See the rest of the story at Business Insider
While the self-proclaimed Islamic State has dominated the headlines and preoccupied national security officials for the past four years, al-Qaeda has been quietly rebuilding.
Its announcement last summer of another affiliate—this one dedicated to the liberation of Kashmir—coupled with the resurrection of its presence in Afghanistan and the solidification of its influence in Syria, Yemen, and Somalia, underscores the resiliency and continued vitality of the United States’ preeminent terrorist enemy.
Although al-Qaeda’s rebuilding and reorganization predates the 2011 Arab Spring, the upheaval that followed helped the movement revive itself. At the time, an unbridled optimism among local and regional rights activists and Western governments held that a combination of popular protest, civil disobedience, and social media had rendered terrorism an irrelevant anachronism. The longing for democracy and economic reform, it was argued, had decisively trumped repression and violence.
However, where the optimists saw irreversible positive change, al-Qaeda discerned new and inviting opportunities.

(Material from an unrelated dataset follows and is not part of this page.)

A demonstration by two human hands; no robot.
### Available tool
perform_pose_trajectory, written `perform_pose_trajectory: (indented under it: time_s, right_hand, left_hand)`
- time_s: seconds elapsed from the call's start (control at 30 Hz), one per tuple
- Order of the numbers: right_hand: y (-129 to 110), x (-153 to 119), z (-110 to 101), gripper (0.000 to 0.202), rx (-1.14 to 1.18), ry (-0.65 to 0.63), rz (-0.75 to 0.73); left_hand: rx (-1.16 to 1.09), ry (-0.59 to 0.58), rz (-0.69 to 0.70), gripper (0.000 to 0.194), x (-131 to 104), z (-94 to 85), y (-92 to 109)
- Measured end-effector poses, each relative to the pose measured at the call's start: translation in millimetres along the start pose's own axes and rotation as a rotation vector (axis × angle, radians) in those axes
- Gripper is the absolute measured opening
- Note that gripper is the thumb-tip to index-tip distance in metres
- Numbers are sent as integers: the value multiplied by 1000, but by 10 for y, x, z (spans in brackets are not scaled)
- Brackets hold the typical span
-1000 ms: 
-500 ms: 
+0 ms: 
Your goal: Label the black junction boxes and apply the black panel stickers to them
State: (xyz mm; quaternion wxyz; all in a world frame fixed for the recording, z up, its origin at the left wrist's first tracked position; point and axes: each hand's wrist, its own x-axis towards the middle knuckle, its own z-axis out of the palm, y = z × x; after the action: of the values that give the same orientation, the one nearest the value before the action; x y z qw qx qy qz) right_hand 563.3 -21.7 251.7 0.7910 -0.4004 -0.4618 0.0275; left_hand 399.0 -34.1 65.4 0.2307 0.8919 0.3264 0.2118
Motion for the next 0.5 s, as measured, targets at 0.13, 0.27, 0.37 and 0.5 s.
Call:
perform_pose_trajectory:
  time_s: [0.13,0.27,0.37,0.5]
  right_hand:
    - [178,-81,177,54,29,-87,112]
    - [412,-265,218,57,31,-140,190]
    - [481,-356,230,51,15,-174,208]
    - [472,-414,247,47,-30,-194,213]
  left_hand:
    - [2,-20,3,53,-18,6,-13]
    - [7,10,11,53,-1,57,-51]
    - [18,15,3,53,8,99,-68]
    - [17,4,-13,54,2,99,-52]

The successive killings in 2011 and 2012 of Osama bin Laden; Anwar al-Awlaki, the movement’s chief propagandist; and Abu Yahya al-Li bi, its second-in-command, lent new weight to the optimists’ predictions that al-Qaeda was a spent force. In retrospect, however, it appears that al-Qaeda was among the regional forces that benefited most from the Arab Spring’s tumult.
Seven years later, Ayman al-Zawahiri has emerged as a powerful leader, with a strategic vision that he has systematically implemented. Forces loyal to al-Qaeda and its affiliates now number in the tens of thousands, with a capacity to disrupt local and regional stability, as well as launch attacks against their declared enemies in the Middle East, Africa, South Asia, Southeast Asia, Europe, and Russia.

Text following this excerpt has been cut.